Exercise details.
Extract the run of lines that starts at the top of the records below and ends at the line with "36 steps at", keeping both ends and excluding pictures.

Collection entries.
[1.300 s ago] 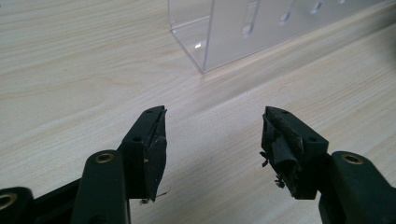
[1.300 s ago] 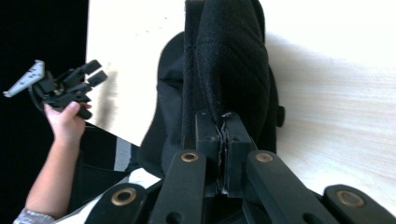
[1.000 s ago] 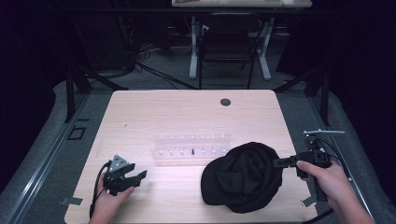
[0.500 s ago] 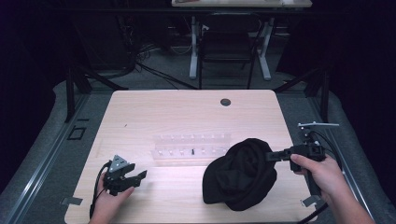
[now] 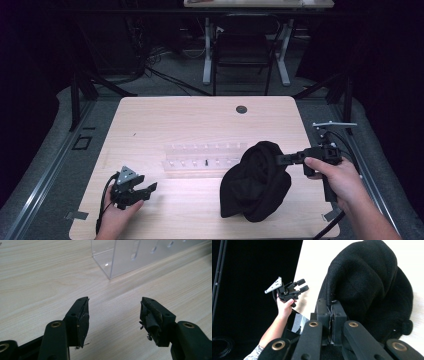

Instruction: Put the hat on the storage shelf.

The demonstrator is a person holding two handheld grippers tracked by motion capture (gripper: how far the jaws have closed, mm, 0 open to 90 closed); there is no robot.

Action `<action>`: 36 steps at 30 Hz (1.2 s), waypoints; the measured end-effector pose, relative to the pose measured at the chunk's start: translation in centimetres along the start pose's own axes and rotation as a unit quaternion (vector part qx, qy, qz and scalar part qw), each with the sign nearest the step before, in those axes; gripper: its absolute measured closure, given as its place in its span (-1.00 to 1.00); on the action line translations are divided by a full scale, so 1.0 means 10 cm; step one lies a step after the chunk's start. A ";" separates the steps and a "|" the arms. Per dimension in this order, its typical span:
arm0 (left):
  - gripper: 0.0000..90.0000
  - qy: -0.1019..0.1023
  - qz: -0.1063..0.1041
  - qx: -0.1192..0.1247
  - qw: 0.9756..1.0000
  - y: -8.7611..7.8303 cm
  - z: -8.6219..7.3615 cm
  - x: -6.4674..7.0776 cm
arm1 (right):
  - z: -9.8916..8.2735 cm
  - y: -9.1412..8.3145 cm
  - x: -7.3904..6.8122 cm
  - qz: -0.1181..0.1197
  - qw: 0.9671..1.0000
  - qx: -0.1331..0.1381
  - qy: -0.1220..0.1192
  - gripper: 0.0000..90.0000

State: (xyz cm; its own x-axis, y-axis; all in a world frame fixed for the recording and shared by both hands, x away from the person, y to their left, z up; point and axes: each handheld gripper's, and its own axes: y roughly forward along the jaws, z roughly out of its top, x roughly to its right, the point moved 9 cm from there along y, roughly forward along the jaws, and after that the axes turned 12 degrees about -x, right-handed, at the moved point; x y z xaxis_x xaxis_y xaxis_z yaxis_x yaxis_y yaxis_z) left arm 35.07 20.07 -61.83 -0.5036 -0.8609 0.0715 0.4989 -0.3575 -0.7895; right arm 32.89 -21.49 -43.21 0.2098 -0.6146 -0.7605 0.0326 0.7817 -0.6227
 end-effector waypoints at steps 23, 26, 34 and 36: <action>-0.10 0.002 -0.001 0.000 1.000 0.00 0.00 0.00 | 0.11 -0.07 -0.41 0.006 0.999 0.022 -0.044 0.96; -0.10 0.002 -0.001 0.000 1.000 0.00 0.00 0.00 | 0.14 -0.11 -0.45 0.010 0.998 0.028 -0.048 0.96; -0.10 0.005 0.000 -0.001 1.000 0.00 0.00 0.00 | 0.24 -0.18 -0.59 0.010 0.997 0.039 -0.060 0.96; -0.10 0.005 0.000 -0.001 1.000 0.00 0.00 0.00 | 0.25 -0.19 -0.61 0.009 0.997 0.041 -0.060 0.96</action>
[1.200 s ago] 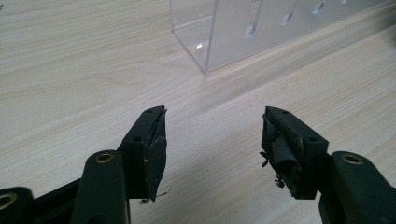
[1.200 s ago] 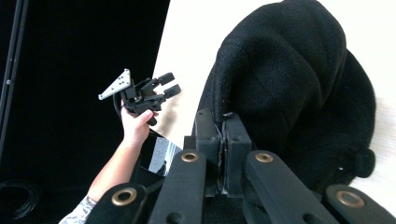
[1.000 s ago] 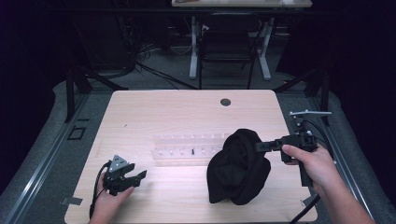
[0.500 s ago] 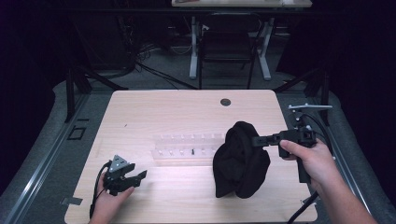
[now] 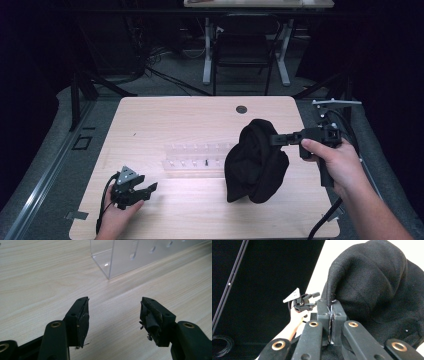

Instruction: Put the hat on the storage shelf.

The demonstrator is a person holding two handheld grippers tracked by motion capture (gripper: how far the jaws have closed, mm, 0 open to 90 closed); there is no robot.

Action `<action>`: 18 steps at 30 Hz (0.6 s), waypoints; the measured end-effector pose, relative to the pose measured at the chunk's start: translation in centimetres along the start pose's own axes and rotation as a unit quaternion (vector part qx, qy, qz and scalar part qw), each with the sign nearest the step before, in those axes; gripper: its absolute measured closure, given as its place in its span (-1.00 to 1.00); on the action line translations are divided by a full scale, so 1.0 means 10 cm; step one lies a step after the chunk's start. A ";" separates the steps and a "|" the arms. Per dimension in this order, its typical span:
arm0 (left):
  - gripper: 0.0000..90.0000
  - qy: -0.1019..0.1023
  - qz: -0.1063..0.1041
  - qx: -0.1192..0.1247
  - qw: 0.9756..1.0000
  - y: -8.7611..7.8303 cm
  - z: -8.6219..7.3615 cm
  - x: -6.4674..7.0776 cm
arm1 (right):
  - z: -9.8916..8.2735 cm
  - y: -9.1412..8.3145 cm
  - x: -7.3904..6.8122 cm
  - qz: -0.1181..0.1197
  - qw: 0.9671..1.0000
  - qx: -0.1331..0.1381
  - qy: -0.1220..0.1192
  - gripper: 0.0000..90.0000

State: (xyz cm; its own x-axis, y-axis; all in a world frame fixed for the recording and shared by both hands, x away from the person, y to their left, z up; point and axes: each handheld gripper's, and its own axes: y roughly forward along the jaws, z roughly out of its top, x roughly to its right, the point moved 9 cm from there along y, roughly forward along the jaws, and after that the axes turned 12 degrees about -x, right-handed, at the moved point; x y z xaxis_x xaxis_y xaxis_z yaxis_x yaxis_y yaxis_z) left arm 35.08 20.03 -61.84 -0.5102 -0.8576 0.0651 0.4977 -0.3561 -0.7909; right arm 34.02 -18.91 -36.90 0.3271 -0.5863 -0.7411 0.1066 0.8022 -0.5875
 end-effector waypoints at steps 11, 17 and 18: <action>-0.10 -0.004 -0.002 0.002 1.000 -0.01 0.00 0.00 | 0.20 0.00 -0.16 -0.006 1.000 0.007 -0.013 0.96; -0.10 -0.004 -0.002 0.001 1.000 -0.01 0.00 0.00 | 0.29 0.03 -0.24 -0.004 1.000 0.005 -0.017 0.96; -0.11 -0.004 -0.003 0.001 1.000 -0.01 0.00 0.00 | 0.31 0.03 -0.24 -0.004 1.000 0.006 -0.017 0.96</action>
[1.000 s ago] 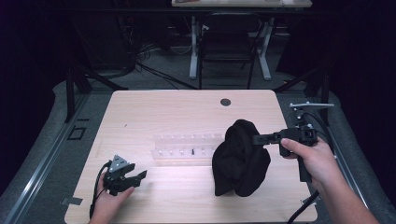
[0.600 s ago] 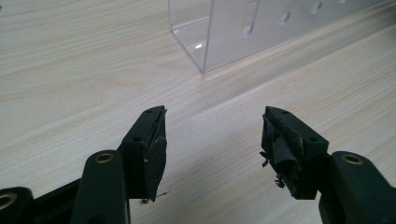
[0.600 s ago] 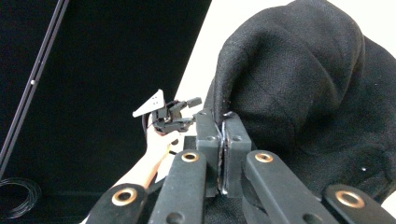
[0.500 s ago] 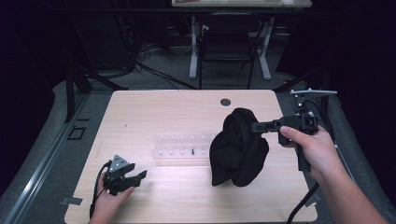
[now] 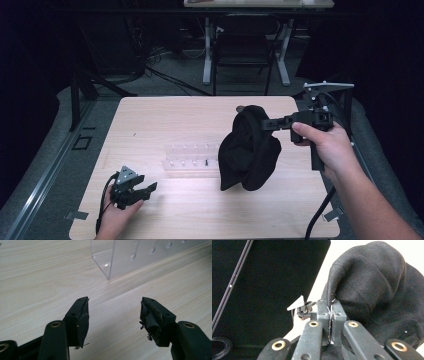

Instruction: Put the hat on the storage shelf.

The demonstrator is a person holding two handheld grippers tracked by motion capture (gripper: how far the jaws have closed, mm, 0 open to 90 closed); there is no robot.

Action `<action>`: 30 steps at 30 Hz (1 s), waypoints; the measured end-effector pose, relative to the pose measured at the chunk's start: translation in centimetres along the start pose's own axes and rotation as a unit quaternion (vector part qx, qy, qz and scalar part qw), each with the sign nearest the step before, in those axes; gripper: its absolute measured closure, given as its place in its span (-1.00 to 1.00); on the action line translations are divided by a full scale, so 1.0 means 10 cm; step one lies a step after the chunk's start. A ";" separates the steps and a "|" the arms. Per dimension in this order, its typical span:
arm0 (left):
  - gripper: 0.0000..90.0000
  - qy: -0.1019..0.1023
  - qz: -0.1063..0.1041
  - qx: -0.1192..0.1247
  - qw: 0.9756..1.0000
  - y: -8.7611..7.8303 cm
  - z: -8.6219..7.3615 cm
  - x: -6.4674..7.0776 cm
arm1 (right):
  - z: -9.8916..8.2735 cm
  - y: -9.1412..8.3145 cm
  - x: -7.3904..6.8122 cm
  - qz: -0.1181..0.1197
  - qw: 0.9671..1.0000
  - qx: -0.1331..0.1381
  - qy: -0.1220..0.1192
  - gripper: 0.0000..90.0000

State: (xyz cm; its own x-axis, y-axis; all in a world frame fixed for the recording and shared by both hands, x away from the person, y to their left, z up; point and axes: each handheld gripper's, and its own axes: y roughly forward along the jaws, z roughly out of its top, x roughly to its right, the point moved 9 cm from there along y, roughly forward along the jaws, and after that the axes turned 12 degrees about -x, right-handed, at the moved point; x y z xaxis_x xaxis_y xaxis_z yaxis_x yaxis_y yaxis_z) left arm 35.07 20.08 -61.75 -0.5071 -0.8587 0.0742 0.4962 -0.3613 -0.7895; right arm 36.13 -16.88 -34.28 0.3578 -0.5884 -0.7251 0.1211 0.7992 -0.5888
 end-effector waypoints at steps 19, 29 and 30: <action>-0.11 0.002 -0.001 0.002 1.000 -0.01 0.01 0.00 | 0.33 0.13 -0.10 -0.010 1.000 0.007 -0.003 0.96; -0.10 0.002 -0.003 0.001 1.000 -0.01 0.01 0.00 | 0.48 0.26 -0.10 -0.018 1.000 0.009 -0.003 0.96; -0.11 0.001 -0.004 0.001 1.000 -0.01 0.01 0.00 | 0.49 0.27 -0.09 -0.018 1.000 0.008 -0.005 0.96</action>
State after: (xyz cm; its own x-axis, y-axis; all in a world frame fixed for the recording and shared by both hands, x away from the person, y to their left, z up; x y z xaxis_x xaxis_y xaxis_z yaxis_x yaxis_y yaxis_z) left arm 35.07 20.11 -61.63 -0.5129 -0.8548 0.0784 0.4935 -0.3684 -0.7878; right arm 40.65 -13.53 -33.47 0.3613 -0.6161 -0.6999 0.1489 0.7791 -0.6090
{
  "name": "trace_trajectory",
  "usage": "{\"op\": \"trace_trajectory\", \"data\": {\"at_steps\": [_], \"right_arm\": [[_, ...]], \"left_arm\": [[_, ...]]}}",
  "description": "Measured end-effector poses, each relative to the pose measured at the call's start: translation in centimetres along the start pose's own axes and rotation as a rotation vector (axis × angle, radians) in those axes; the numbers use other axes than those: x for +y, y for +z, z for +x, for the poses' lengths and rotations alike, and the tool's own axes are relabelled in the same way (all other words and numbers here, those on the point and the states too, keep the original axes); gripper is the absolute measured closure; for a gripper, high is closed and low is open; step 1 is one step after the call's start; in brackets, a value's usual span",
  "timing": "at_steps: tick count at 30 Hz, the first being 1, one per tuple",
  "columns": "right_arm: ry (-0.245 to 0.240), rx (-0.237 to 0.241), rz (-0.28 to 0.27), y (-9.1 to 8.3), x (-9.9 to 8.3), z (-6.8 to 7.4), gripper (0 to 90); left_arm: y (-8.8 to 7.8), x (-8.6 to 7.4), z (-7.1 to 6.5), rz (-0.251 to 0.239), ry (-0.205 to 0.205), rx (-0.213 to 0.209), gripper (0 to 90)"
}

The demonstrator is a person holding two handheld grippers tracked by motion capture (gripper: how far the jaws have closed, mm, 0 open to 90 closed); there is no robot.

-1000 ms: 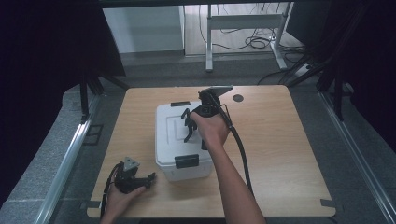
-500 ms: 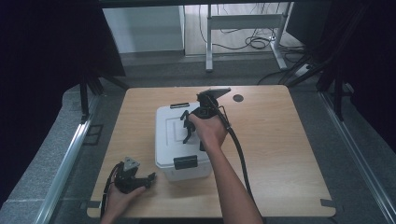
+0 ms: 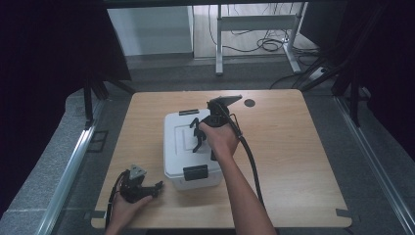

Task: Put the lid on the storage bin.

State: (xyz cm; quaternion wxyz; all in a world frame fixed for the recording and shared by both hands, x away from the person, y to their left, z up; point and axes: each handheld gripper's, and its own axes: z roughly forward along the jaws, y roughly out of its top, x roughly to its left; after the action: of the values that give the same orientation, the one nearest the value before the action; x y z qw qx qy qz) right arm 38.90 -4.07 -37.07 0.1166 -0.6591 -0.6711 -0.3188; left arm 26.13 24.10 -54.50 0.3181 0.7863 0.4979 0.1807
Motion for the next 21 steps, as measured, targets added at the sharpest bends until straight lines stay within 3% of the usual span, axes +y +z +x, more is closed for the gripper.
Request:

Written answer.
[1.300 s ago] 
[1.300 s ago] 
[1.000 s ago] 
[0.500 s ago] 
[now] 

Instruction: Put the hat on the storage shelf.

The demonstrator is a person holding two handheld grippers tracked by motion capture (gripper: how far the jaws have closed, mm, 0 open to 90 closed); there is no robot.

Action `<action>`: 36 steps at 30 Hz (1.2 s), waypoints; the measured end-effector pose, relative to the pose measured at the chunk's start: translation in centimetres along the start pose's own axes and rotation as a unit quaternion (vector part qx, qy, qz and scalar part qw), each with the sign nearest the step before, in those axes; gripper: its absolute measured closure, given as its place in its span (-1.00 to 1.00); on the action line translations are divided by a full scale, so 1.0 means 10 cm; step one lies a step after the chunk's start. A ";" separates the steps and a "|" the arms. Per dimension in this order, its typical span:

The exercise has been answered, and the work is done.